- **YOUR ASSIGNMENT**:
Reproduce the listing in full. Keep every character unchanged.

- **DATASET ENTRIES**:
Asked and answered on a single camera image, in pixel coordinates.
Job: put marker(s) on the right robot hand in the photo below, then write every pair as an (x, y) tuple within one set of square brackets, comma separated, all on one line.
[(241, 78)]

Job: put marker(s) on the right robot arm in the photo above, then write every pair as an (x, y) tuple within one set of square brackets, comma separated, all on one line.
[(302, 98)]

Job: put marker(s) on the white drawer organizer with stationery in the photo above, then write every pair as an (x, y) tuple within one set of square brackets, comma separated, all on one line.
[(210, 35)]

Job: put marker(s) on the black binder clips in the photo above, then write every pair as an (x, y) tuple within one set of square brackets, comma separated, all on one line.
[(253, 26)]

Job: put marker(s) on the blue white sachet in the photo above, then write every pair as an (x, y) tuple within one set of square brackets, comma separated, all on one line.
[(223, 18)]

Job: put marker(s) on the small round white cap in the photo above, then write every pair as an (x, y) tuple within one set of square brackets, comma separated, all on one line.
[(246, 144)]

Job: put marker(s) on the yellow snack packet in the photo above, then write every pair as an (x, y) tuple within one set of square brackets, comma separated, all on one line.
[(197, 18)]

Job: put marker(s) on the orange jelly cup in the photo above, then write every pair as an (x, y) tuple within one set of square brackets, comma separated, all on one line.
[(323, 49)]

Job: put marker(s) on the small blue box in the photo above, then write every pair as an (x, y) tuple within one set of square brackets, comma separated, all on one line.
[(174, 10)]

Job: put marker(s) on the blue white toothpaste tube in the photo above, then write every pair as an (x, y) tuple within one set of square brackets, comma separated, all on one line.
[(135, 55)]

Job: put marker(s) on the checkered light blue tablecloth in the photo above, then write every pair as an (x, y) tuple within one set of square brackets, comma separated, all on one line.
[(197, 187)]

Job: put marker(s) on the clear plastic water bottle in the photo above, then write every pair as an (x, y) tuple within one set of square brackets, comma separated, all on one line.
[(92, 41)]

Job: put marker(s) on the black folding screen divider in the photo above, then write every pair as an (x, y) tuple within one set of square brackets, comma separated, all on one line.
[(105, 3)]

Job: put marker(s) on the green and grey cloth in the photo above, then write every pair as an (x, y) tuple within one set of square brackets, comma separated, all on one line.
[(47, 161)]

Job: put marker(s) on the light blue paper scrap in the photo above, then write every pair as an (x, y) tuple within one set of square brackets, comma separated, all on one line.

- **COMPLETED EXERCISE**:
Asked and answered on a single camera image, in pixel coordinates.
Job: put marker(s) on the right robot hand in the photo below, then write every pair as an (x, y) tuple within one set of square brackets, comma separated, all on one line.
[(241, 78)]

Job: put marker(s) on the right robot arm in the photo above, then write every pair as an (x, y) tuple within one set of square brackets, comma separated, all on one line.
[(302, 98)]

Job: put marker(s) on the white drawer organizer with stationery in the photo above, then write every pair as an (x, y) tuple within one set of square brackets, comma separated, all on one line.
[(210, 35)]

Job: put marker(s) on the black binder clips in the photo above, then write every pair as an (x, y) tuple within one set of square brackets, comma separated, all on one line.
[(253, 26)]

Job: put marker(s) on the blue white sachet in the photo above, then write every pair as an (x, y) tuple within one set of square brackets, comma separated, all on one line.
[(223, 18)]

Job: put marker(s) on the small round white cap in the photo above, then write every pair as an (x, y) tuple within one set of square brackets, comma separated, all on one line.
[(246, 144)]

Job: put marker(s) on the yellow snack packet in the photo above, then write every pair as an (x, y) tuple within one set of square brackets, comma separated, all on one line.
[(197, 18)]

Job: put marker(s) on the orange jelly cup in the photo above, then write every pair as an (x, y) tuple within one set of square brackets, comma separated, all on one line.
[(323, 49)]

Job: put marker(s) on the small blue box in the photo above, then write every pair as an (x, y) tuple within one set of square brackets, comma separated, all on one line.
[(174, 10)]

Job: put marker(s) on the blue white toothpaste tube in the photo above, then write every pair as an (x, y) tuple within one set of square brackets, comma separated, all on one line.
[(135, 55)]

Job: put marker(s) on the checkered light blue tablecloth in the photo above, then write every pair as an (x, y) tuple within one set of square brackets, comma separated, all on one line.
[(197, 187)]

Job: put marker(s) on the clear plastic water bottle in the photo above, then write every pair as an (x, y) tuple within one set of square brackets, comma separated, all on one line.
[(92, 41)]

Job: put marker(s) on the black folding screen divider in the photo above, then write every pair as an (x, y) tuple within one set of square brackets, comma separated, all on one line.
[(105, 3)]

Job: put marker(s) on the green and grey cloth in the photo above, then write every pair as an (x, y) tuple within one set of square brackets, comma separated, all on one line.
[(47, 161)]

Job: put marker(s) on the light blue paper scrap in the photo above, then write every pair as an (x, y) tuple within one set of square brackets, comma separated, all on one line.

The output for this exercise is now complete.